■ To do ■
Look through the data below and output, unchanged, every line from the one holding "The text here" through the one holding "For quality-assurance purposes, verify whether the brown", inclusive. Skip the pictures.
_ _ _ _ _ _ _
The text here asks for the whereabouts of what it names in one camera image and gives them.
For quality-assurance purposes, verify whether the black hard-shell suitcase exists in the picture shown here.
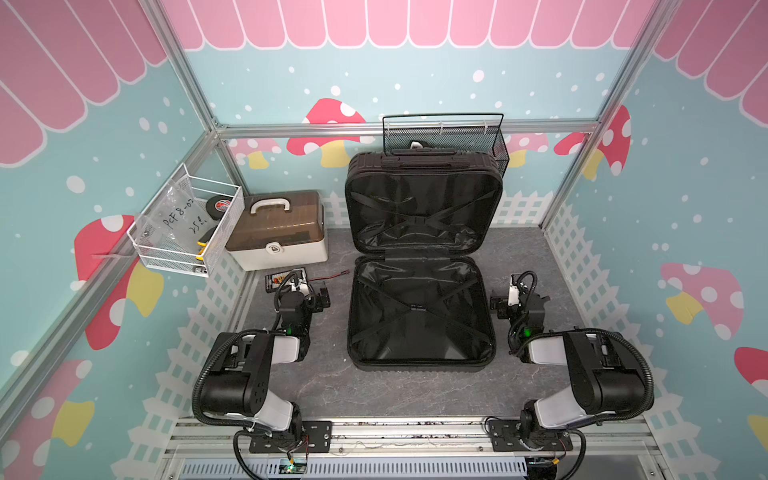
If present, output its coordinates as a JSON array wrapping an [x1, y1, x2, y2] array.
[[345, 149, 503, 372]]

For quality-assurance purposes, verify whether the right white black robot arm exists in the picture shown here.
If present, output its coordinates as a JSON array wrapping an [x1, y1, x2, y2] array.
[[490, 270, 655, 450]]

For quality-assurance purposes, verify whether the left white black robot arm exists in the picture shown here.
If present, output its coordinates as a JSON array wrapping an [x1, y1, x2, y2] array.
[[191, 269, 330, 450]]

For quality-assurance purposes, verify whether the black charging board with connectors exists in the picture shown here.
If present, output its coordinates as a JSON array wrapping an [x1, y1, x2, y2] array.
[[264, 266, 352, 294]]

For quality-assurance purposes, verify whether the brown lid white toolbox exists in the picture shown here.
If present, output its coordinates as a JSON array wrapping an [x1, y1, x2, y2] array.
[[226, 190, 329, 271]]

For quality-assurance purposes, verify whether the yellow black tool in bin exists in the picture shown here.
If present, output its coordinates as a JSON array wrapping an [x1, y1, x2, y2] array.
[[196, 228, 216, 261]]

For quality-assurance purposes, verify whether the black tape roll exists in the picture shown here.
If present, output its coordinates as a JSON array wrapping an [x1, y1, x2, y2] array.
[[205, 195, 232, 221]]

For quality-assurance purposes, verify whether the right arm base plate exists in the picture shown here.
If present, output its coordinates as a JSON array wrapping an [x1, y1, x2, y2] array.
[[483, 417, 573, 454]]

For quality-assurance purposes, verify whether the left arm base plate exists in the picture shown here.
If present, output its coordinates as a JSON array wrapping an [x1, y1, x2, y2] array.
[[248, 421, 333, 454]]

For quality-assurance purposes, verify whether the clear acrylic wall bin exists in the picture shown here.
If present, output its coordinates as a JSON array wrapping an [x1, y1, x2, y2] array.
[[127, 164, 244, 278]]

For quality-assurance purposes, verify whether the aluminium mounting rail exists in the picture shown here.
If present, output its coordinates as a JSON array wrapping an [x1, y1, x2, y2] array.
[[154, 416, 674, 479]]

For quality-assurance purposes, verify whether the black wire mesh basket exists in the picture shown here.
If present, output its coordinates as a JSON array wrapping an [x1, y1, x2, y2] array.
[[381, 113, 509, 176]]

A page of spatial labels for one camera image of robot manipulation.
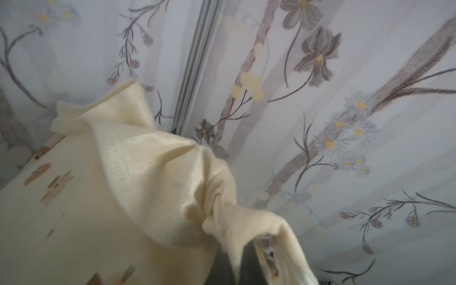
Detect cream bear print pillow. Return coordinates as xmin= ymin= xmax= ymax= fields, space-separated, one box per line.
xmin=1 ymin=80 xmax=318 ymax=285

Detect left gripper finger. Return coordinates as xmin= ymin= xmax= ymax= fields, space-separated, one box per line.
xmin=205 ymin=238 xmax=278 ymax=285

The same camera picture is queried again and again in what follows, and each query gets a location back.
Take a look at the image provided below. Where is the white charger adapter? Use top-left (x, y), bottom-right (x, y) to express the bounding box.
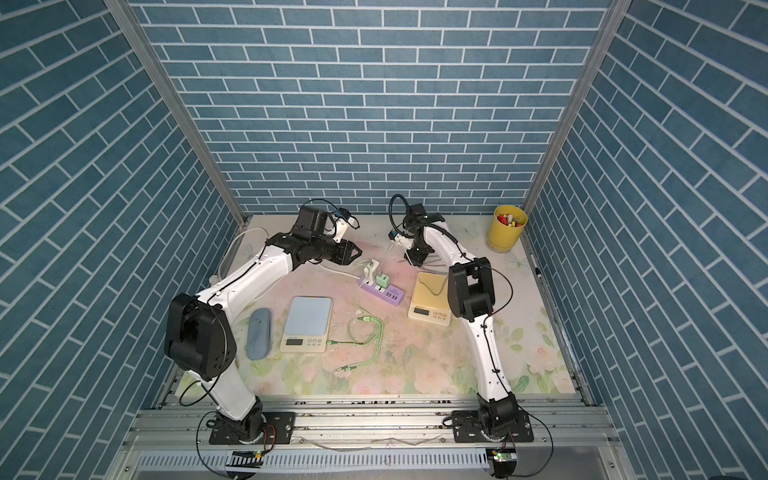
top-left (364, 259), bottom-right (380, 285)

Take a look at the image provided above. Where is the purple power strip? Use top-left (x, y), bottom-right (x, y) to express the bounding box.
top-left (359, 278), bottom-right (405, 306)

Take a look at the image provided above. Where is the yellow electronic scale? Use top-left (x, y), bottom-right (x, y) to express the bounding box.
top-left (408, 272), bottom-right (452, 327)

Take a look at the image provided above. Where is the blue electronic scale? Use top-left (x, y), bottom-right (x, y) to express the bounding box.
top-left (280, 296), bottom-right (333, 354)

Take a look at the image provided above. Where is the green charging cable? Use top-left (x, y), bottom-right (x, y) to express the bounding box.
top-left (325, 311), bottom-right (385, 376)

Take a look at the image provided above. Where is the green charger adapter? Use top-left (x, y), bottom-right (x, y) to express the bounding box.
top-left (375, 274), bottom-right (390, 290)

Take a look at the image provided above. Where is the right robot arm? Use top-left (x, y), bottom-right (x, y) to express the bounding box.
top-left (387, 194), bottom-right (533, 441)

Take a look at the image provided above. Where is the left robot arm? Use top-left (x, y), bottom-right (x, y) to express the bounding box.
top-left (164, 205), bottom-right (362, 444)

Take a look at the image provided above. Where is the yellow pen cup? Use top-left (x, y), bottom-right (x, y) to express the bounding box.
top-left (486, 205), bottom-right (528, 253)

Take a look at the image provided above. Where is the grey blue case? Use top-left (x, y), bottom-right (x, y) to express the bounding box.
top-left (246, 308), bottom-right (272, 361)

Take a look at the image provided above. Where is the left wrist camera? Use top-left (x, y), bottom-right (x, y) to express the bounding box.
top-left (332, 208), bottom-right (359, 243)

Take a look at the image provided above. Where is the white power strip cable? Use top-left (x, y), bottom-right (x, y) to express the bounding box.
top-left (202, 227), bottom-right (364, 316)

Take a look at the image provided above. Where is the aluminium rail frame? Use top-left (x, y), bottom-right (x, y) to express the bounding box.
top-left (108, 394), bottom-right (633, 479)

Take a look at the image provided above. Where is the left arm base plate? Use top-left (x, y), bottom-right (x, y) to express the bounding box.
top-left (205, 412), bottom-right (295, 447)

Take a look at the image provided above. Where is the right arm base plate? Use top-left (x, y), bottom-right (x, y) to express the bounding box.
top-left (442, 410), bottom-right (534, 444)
_ _ _ _ _ _ _
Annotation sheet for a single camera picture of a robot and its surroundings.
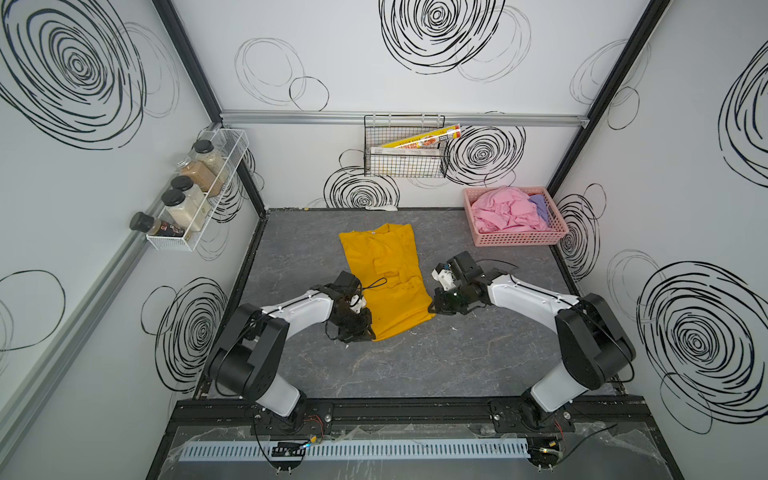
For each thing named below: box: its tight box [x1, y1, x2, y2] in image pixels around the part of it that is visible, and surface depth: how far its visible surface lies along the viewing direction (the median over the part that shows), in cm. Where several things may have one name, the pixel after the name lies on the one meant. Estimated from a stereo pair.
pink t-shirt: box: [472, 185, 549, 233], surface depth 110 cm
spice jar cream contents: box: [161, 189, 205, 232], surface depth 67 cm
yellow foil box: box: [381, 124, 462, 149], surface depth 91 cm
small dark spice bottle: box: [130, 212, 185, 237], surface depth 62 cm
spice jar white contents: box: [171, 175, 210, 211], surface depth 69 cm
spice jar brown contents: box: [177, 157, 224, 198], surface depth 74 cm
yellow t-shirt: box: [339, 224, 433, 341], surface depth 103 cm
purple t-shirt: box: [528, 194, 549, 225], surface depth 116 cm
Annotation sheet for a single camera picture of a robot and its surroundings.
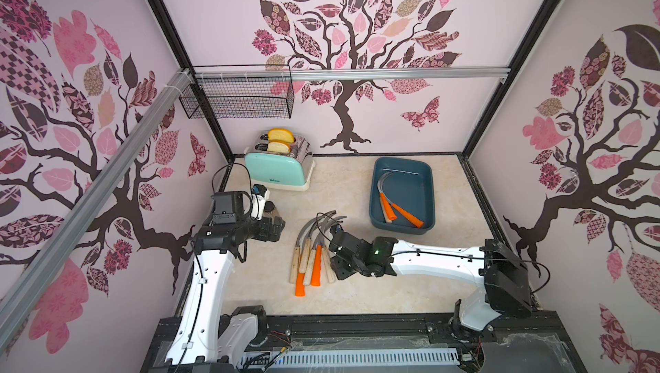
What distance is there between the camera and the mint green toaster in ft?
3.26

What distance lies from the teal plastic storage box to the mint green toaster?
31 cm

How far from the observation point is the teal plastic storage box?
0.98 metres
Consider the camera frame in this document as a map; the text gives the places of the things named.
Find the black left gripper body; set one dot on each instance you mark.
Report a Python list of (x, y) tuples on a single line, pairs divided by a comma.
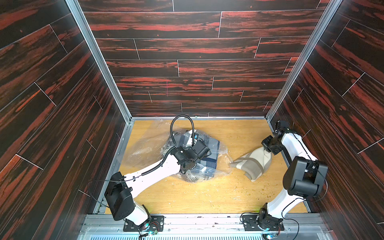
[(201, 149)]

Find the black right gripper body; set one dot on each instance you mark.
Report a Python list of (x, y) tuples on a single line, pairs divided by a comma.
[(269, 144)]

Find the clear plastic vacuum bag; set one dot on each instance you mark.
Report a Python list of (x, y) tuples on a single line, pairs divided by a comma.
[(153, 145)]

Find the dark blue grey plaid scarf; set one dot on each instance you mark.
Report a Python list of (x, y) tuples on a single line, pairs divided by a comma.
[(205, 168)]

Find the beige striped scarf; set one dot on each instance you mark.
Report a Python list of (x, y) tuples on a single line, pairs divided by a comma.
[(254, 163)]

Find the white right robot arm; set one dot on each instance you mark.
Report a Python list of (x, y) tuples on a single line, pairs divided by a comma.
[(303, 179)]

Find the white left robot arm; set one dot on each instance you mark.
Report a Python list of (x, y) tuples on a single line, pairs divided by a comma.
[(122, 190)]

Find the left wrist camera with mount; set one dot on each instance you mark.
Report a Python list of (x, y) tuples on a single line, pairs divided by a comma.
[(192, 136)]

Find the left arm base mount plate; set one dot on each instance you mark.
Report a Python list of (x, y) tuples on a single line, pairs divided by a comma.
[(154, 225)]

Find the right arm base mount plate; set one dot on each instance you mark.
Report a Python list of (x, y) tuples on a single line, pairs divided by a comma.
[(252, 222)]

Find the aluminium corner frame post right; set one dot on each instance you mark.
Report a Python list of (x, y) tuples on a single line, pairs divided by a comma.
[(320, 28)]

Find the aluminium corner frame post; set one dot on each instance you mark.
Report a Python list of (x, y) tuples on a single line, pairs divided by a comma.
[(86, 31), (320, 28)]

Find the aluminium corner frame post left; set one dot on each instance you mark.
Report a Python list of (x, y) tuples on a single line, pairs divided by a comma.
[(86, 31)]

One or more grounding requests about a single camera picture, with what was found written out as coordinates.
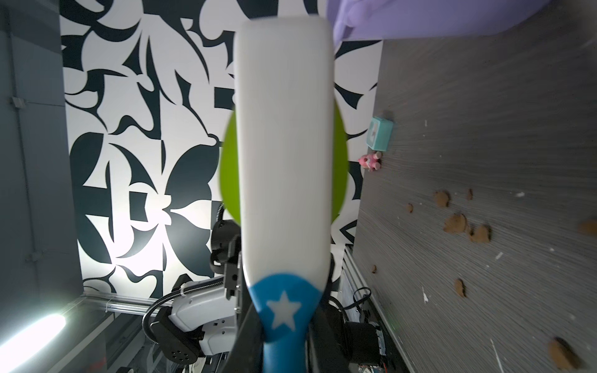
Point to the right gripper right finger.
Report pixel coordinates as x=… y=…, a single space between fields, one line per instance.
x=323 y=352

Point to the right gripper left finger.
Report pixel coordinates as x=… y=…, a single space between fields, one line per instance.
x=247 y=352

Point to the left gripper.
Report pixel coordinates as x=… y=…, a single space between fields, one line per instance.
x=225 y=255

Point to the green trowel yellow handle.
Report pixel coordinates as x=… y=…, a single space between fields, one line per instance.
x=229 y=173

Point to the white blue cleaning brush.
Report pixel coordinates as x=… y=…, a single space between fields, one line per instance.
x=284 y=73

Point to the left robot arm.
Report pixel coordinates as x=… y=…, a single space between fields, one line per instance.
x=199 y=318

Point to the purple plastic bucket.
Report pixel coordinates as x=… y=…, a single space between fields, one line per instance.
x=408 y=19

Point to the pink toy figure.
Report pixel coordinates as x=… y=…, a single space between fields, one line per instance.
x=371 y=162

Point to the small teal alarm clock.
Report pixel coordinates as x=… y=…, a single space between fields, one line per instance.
_ _ _ _ _ _ _
■ Response to the task ■
The text here asks for the whereabouts of what it names in one camera image and gives them.
For quality-assurance purposes, verify whether the black hard-shell suitcase exists in the picture shown here.
If present, output its coordinates as a JSON array wrapping an [x1, y1, x2, y2] array.
[[345, 149, 503, 372]]

For quality-assurance purposes, verify whether the right white black robot arm exists in the picture shown here.
If present, output its coordinates as a JSON array wrapping an [x1, y1, x2, y2] array.
[[490, 270, 655, 450]]

For quality-assurance purposes, verify whether the left white black robot arm exists in the picture shown here.
If present, output its coordinates as a JSON array wrapping an [x1, y1, x2, y2] array.
[[191, 269, 330, 450]]

For quality-assurance purposes, verify whether the black charging board with connectors exists in the picture shown here.
If present, output its coordinates as a JSON array wrapping an [x1, y1, x2, y2] array.
[[264, 266, 352, 294]]

For quality-assurance purposes, verify whether the brown lid white toolbox exists in the picture shown here.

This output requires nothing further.